[Opening Recorded data section]

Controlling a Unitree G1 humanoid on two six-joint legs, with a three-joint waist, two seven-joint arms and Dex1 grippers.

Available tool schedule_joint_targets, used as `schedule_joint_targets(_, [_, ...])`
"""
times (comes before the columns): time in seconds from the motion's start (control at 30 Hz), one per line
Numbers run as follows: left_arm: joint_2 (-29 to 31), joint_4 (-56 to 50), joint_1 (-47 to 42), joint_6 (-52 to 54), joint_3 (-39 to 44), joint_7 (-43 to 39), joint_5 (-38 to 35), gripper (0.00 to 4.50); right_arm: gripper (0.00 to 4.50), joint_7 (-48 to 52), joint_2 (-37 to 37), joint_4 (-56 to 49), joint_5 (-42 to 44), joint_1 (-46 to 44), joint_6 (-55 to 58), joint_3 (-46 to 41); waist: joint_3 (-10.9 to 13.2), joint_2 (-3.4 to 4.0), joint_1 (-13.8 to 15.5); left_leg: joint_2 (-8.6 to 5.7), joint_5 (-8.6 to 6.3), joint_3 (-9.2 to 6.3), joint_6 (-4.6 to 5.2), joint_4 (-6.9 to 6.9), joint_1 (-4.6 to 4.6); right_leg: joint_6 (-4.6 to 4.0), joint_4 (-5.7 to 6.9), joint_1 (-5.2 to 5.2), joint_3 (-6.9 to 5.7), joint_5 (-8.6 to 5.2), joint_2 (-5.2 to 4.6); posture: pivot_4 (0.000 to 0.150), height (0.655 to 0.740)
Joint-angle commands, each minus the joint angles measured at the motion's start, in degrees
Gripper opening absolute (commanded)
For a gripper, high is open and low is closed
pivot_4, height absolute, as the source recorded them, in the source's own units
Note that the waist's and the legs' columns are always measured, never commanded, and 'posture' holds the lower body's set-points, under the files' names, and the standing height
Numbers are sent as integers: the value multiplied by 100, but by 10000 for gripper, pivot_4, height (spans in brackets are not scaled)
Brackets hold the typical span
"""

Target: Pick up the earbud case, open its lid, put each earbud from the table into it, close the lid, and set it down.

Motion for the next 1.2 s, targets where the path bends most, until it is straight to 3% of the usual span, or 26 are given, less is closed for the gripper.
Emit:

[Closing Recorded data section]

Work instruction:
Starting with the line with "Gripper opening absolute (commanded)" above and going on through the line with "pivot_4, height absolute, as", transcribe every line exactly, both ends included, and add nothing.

Output for this exercise:
Gripper opening absolute (commanded)
For a gripper, high is open and low is closed
pivot_4, height absolute, as the source recorded them, in the source's own units

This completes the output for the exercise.